Discussion Intel Meteor, Arrow, Lunar & Panther Lakes Discussion Threads

Page 107 - Seeking answers? Join the AnandTech community: where nearly half-a-million members share solutions and discuss the latest tech.

Tigerick

Senior member
Apr 1, 2022
216
238
76
PantherLake.png

LNL.png

As Hot Chips 34 starting this week, Intel will unveil technical information of upcoming Meteor Lake (MTL) and Arrow Lake (ARL), new generation platform after Raptor Lake. Both MTL and ARL represent new direction which Intel will move to multiple chiplets and combine as one SoC platform.
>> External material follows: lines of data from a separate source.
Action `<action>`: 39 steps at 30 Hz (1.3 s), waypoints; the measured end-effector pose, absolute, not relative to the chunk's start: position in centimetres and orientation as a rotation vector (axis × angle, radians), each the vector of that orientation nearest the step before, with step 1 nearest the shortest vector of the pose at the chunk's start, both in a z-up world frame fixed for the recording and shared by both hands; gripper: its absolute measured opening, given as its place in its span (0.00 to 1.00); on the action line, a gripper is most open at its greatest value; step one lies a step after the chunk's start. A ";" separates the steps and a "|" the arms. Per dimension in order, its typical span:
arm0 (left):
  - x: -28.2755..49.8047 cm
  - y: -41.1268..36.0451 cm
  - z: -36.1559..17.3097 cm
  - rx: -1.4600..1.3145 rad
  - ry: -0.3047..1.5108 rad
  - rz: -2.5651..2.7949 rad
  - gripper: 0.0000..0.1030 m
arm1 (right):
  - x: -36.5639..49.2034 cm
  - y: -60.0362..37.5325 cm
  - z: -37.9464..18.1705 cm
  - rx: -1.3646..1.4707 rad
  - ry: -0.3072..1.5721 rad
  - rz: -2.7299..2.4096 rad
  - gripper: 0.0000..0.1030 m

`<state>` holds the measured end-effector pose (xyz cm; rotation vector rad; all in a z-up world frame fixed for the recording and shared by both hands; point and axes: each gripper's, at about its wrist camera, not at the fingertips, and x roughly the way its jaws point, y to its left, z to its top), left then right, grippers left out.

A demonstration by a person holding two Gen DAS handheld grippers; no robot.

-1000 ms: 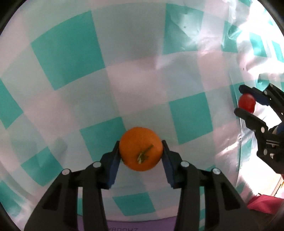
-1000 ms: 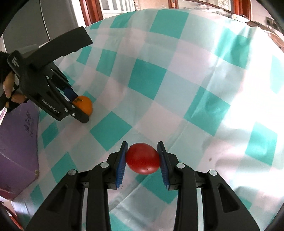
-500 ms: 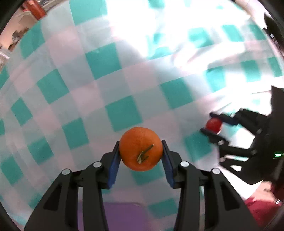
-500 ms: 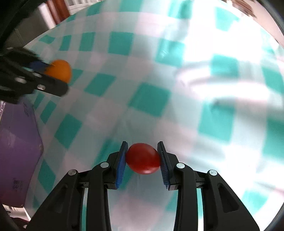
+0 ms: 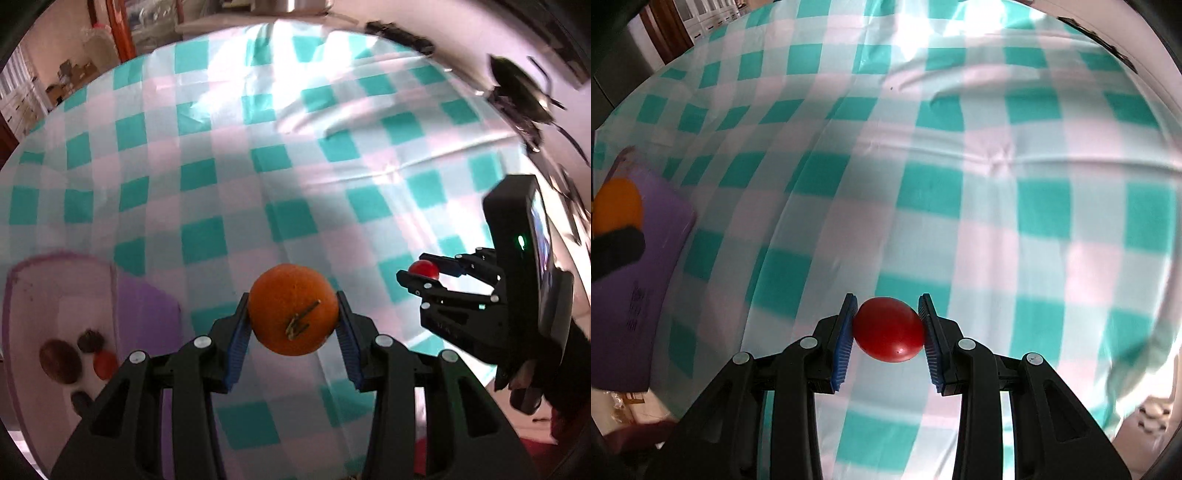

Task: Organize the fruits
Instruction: 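Carry the orange and red tomato over the white box and lower them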

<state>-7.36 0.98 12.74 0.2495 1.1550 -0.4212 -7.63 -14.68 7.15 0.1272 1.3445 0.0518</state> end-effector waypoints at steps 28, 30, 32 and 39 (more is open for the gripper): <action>-18.7 19.7 19.7 0.025 0.910 -0.198 0.43 | -11.8 -1.1 19.1 -0.090 1.205 0.342 0.33; -19.0 22.0 19.1 -0.027 0.923 -0.143 0.43 | -11.3 0.8 19.4 -0.102 1.204 0.395 0.33; -19.4 24.6 18.3 -0.094 0.944 -0.079 0.43 | -10.8 2.6 19.7 -0.112 1.204 0.446 0.33; -20.5 30.4 16.2 -0.212 0.973 0.075 0.43 | -8.6 8.2 20.6 -0.126 1.194 0.618 0.34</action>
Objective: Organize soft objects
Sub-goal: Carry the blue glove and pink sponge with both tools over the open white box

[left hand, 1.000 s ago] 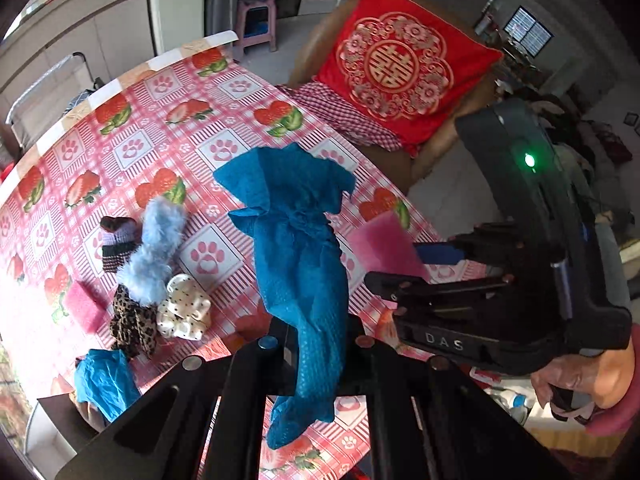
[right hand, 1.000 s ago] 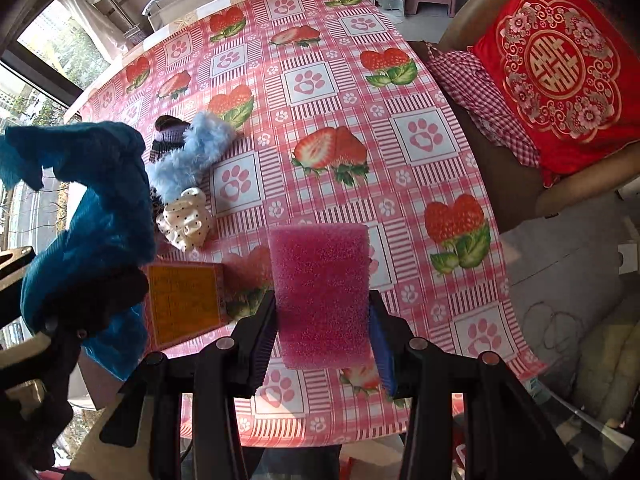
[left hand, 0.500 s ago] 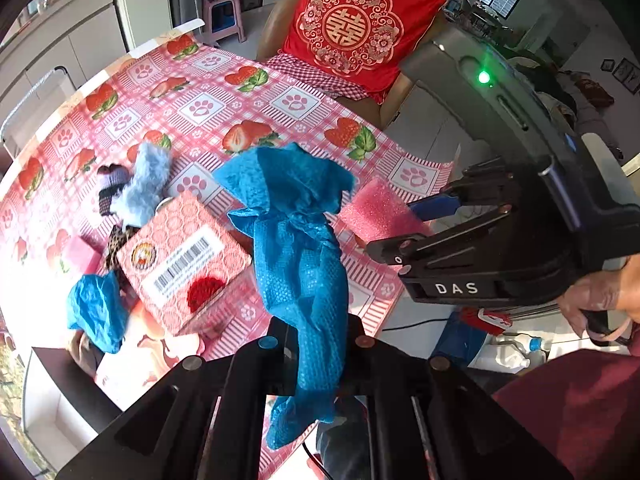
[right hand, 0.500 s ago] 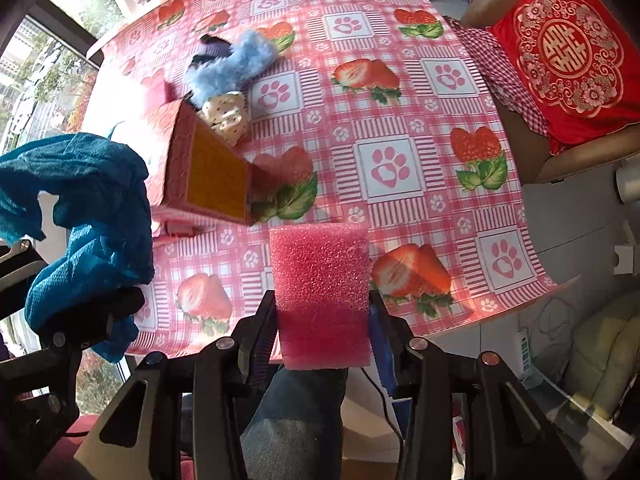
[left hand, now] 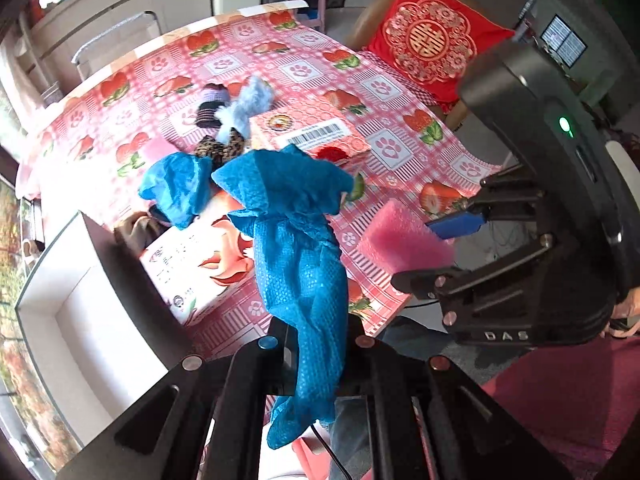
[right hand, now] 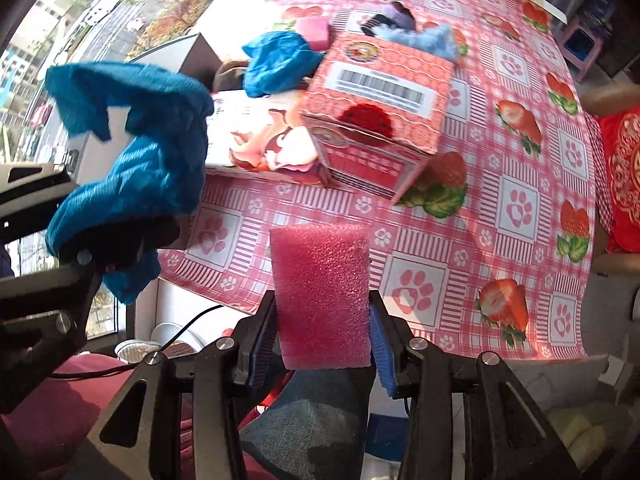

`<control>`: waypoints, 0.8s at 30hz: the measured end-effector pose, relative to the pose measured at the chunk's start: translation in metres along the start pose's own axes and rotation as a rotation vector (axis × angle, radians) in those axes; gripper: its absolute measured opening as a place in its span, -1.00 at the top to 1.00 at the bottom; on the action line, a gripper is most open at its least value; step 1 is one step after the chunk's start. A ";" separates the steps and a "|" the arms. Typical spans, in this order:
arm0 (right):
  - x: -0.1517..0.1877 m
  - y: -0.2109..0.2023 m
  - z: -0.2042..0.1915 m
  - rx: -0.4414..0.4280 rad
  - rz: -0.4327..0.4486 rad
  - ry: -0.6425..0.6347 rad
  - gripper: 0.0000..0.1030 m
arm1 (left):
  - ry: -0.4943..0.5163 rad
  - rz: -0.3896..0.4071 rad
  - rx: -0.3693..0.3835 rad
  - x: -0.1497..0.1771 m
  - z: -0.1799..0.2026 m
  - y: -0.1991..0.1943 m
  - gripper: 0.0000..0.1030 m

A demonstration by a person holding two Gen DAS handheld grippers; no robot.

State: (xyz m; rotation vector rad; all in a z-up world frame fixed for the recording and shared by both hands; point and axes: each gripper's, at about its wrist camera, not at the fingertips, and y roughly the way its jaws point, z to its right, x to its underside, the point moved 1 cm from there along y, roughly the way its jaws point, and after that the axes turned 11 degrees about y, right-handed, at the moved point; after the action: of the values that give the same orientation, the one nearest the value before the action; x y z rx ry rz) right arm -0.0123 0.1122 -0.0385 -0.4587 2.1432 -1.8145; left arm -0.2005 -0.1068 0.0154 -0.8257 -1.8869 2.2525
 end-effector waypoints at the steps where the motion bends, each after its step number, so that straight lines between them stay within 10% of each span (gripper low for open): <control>1: -0.001 0.000 -0.007 -0.001 0.000 -0.024 0.14 | -0.027 0.009 -0.012 0.002 -0.006 -0.003 0.83; 24: -0.031 -0.008 -0.108 -0.019 -0.001 -0.336 0.14 | -0.384 0.080 -0.183 0.062 -0.073 -0.046 0.83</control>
State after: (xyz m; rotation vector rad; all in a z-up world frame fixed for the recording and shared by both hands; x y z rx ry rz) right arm -0.0292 0.2210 -0.0122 -0.7134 1.9301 -1.5864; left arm -0.2325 -0.0067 0.0299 -0.5208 -2.2878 2.4576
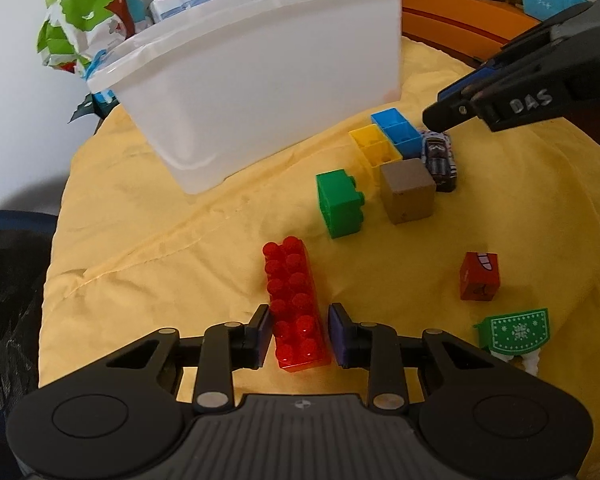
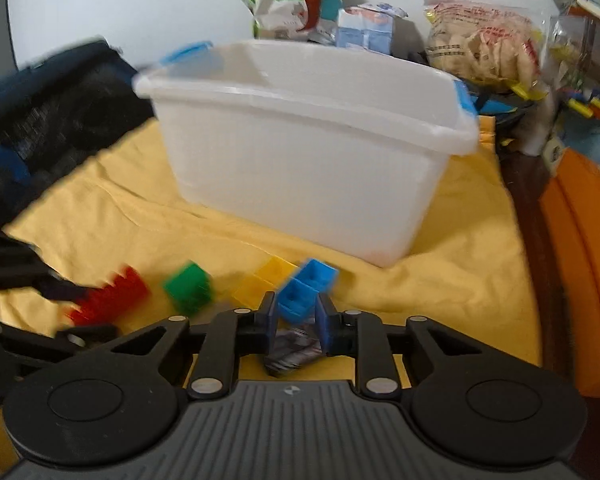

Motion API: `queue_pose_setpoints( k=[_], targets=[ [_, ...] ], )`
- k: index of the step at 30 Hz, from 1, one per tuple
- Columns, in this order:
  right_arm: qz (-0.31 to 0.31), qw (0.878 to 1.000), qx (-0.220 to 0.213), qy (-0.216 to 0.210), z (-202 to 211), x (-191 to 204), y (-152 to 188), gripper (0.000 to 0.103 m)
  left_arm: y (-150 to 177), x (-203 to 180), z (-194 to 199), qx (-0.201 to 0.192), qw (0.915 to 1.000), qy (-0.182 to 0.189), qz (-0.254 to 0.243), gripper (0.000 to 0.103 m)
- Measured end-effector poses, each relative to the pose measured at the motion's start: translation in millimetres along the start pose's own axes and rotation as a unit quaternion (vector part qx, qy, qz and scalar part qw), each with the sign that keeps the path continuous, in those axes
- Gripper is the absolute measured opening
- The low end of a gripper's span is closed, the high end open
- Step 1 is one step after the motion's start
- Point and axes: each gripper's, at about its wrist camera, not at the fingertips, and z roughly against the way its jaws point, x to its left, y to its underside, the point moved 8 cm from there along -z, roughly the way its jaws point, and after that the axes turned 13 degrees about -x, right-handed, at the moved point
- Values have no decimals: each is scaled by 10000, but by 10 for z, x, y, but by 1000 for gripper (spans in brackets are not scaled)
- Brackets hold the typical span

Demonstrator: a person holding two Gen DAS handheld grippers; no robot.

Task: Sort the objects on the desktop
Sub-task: 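Grasp the square green brick with the right tool while the left holds the red brick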

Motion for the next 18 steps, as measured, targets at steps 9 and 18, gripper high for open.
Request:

MTL also represents new compute tile that based on Intel 4 process which is based on EUV lithography, a first from Intel. Intel expects to ship MTL mobile SoC in 2023.

ARL will come after MTL so Intel should be shipping it in 2024, that is what Intel roadmap is telling us. ARL compute tile will be manufactured by Intel 20A process, a first from Intel to use GAA transistors called RibbonFET.

MzSCXS6wm7kBMF9nXvBGRY.png

unmSFahCFp39WUfEjyuk7a.jpg

As mentioned by Tomshardware, TSMC will manufacture the I/O, SoC, and GPU tiles. That means Intel will manufacture only the CPU and Foveros tiles. (Notably, Intel calls the I/O tile an 'I/O Expander,' hence the IOE moniker.)
 
Last edited:

AMDK11

Member
Jul 15, 2019
122
78
101
RedwoodCove Core:
Larger instruction cache: 64KB 16-way (Golden/RaptorCove L1-I 32KB 8-way), improved code prefetching, smarter code prefetching engine, improved branch prediction accuracy and reduced prediction miss penalty, microqueue options 192 for ST or 2x96for SMT (Golden/RaptorCove 144 ST/2x72 SMT), Better performance, lower FPU instruction latency up to 3 cycles instead of 4-5 (+25-40 more instructions) - AMX supports TF32 and FP16, new L2 design, more preferredLLC(L3) prefetch engine and higher throughput.
 
  • Like
Reactions: Henry swagger

Hulk

Diamond Member
Oct 9, 1999
3,913
1,587
136
Could GoldenCove be so close to perfectly exploiting the limits of 6-way x86 decoding?Even Zen 3 and Zen 4 with 4-way x86 decoding have largely comparable capabilities to GoldenCove.According to rumors, Zen 5 will also gain x86 6-way decoding.Isn't it possible that RedwoodCove, with the already known improvements, can gain even about 15% higher IPC?

Intel has a history (since Conroe) of improving either the front end or back end and then on the next architecture opening up the other end.

WARNING! Wild speculation ahead...

While there is obviously more to architecture than decoders and execution ports they are a good indication of what Intel is thinking as to balancing core throughput. Increases/improvements in other structures must also occur to kept the front/back end "fed."

Haswell/Broad well increased execution ports from 6 to 8.
Skylake added a decoder from 4 to 5, thus opening up the front end.
Sunny/Willow Cove added two more execution ports increasing the total to 10.
Golden Cove opened up both end adding two exe ports making the total 12 and adding another decoder bring that total to 6.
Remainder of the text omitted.